Encryption permalink

  • Encryption is the scrambling of information so that it can’t be read without a key to decrypt it.
  • End-to-end encryption means that the messages between the two parties involved are encrypted. So even if we are using a third-party chat or video service, the companies running them cannot decrypt or read the contents of our communications.

AI permalink

Decision making permalink

  • Decision tree: used to represent the logic behind decisions, with questions being asked at each step and further questions or actions based on the answers to each.
  • Minimax is a game-playing algorithm where every outcome has a value or score, and each player is either trying to maximize or minimize the score.

Pseudocode:

if player is X:
    for all possible moves:
        calculate score for board
    choose move with highest score
else:
    for all possible moves:
        calculate score for board
    choose move with lowest score
  • there are 255,000 thousand possible games of tic-tac-toe

  • for chess, only considering the first four moves, there are 288 billion possible games

  • depth-limited minimax: uses an evaluation function which is used to estimate the expected utility of the game from a given state (limiting the path of branches we follow)
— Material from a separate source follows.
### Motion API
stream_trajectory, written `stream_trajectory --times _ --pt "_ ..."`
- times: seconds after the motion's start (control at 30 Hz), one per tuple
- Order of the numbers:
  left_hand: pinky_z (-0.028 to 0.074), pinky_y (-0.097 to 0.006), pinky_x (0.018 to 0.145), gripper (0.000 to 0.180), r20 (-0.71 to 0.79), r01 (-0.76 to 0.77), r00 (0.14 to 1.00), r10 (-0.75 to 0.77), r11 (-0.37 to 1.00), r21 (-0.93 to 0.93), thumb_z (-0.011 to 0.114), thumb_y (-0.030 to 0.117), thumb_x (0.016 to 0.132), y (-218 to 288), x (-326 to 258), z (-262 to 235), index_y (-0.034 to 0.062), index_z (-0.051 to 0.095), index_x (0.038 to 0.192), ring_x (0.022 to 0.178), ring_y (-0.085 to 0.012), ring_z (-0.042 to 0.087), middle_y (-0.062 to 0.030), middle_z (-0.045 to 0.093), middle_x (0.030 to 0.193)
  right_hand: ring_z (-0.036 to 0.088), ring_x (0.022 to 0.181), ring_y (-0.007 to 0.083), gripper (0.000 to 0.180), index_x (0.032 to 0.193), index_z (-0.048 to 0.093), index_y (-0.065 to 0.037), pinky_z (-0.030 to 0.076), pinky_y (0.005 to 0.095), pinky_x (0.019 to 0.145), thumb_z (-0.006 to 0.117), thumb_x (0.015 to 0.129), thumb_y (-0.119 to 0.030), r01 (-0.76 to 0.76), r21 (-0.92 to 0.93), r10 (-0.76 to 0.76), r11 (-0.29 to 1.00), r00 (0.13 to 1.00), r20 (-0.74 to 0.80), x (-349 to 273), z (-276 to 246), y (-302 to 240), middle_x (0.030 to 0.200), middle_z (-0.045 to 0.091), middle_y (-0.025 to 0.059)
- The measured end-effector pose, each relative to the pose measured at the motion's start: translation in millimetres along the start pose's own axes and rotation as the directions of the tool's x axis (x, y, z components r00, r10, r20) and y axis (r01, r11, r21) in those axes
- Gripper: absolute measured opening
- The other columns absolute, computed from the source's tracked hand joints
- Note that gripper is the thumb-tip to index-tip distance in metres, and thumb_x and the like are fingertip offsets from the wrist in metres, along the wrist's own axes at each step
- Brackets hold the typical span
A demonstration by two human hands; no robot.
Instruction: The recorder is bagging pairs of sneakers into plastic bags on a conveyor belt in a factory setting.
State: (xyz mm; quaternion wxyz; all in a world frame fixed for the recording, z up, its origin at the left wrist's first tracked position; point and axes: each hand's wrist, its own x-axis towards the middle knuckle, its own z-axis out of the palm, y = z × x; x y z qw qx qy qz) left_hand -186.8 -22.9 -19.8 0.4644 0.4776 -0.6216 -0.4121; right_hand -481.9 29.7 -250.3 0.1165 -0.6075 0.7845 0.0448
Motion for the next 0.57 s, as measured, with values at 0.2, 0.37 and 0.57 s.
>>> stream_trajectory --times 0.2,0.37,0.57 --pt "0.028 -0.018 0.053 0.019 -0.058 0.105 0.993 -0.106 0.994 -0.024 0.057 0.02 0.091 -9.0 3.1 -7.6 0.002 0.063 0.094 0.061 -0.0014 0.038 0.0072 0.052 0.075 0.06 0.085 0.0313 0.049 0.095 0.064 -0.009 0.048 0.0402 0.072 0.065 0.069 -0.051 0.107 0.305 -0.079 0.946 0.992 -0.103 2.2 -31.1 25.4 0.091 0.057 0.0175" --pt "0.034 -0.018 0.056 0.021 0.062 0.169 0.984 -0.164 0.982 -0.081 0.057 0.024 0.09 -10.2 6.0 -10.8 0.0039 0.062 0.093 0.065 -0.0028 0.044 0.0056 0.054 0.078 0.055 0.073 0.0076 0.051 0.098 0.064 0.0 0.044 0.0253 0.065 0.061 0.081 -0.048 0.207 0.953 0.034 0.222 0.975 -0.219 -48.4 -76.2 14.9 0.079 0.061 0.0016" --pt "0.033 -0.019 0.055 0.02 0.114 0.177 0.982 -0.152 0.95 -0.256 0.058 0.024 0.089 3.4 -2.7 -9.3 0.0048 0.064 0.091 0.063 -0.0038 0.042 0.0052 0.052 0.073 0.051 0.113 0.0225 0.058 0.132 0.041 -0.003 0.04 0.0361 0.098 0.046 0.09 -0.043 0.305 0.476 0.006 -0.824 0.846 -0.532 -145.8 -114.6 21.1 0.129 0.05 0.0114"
  • The minimax algorithm is one type of search algorithm, where the goal is to find the next move in a game or solution to some problem (e.g., Google maps)
  • depth-first search (DFS): follows a path, choosing randomly if a choice needs to be made, and going backward only if there are no more choices possible
  • Breadth-first search : alternate taking each path, one step at a time, like searching outwards from the starting point. This will lead to finding the shortest possible path but also explore many unnecessary paths.
  • Both of these are categorized as uninformed search - the algorithms don’t have additional information about the problem, apart from the very next steps they can make.

Heuristics permalink

  • In informed search: use knowledge about the problem to find solutions more efficiently with heuristics, some way of estimating solutions.
  • Manhattan distance: the number of squares away from a distance (ignoring any obstacles)
  • Greedy best-first: at each fork in the road, pick the path with the best value (e.g., the lowest Manhattan distance)
  • A search*: pronounced “A star search”, uses both the heuristic value of the path, as well as the distance it has already gone for that path.
  • Ideally, you'd look for a heuristic that's easy to calculate

Machine learning permalink

  • Reinforcement Learning
  • to make this algorithm more efficient, switch between explore (something new) and exploit (what it already knows) actions

E.g., epsilon greedy approach:

epsilon = 0.10
if random() < epsilon:
    make a random move
else:
    make the move with the highest value
  • Genetic learning: where the fittest organisms survive and evolve over time
make initial generation of candidates randomly
repeat until successful:
    for each candidate:
        calculate candidate's fitness
    remove least fit candidates
    make new generation from remaining candidates

Neural networks permalink

  • In the human brain, neurons pass signals to one another to perform computations.
  • A neural network is a collection of neurons, and we can also simulate them digitally.
  • Deep learning: refers to the use of these neural networks, combined with linear algebra, to solve some problem (e.g., handwriting recognition)
  • The key to these algorithms is a large amount of data that leads to more accuracy
  • Interpretability, the ability for humans to understand what the neural network is doing to come up with its outputs, is a concern.